▶ _WORK ITEM_: An exact copy of the lines from the one containing "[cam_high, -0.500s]" through the end of the material is all that is wanted; transcribe only those.

DATA SHOWN Start Marker

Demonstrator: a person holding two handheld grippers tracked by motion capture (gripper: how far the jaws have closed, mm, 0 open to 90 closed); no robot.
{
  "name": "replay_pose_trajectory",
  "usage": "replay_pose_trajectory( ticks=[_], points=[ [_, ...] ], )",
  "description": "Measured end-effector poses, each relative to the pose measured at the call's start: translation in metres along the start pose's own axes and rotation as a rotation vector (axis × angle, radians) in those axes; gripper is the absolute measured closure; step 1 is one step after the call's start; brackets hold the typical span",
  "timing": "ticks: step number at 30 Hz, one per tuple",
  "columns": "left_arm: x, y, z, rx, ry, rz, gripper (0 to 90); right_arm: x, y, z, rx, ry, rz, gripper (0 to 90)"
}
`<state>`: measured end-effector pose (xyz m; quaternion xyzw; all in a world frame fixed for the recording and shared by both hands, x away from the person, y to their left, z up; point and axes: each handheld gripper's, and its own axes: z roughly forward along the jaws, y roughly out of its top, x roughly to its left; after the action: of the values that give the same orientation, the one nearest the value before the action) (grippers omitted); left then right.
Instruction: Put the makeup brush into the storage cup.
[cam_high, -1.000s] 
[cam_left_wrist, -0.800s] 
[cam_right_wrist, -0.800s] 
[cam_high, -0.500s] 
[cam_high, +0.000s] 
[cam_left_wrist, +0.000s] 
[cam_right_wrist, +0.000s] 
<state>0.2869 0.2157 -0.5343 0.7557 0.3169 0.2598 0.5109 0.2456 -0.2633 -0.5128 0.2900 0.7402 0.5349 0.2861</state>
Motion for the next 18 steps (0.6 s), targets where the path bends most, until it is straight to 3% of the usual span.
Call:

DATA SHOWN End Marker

▶ _ANSWER SPACE_:
[cam_high, -0.500s] 
[cam_high, +0.000s] 
[cam_left_wrist, +0.000s] 
[cam_right_wrist, +0.000s] 
<state>0.2869 0.2157 -0.5343 0.7557 0.3169 0.2598 0.5109 0.2456 -0.2633 -0.5128 0.2900 0.7402 0.5349 0.2861</state>
Motion for the next 18 steps (0.6 s), targets where the path bends most, until it is straight to 3% of the usual span.
Call:

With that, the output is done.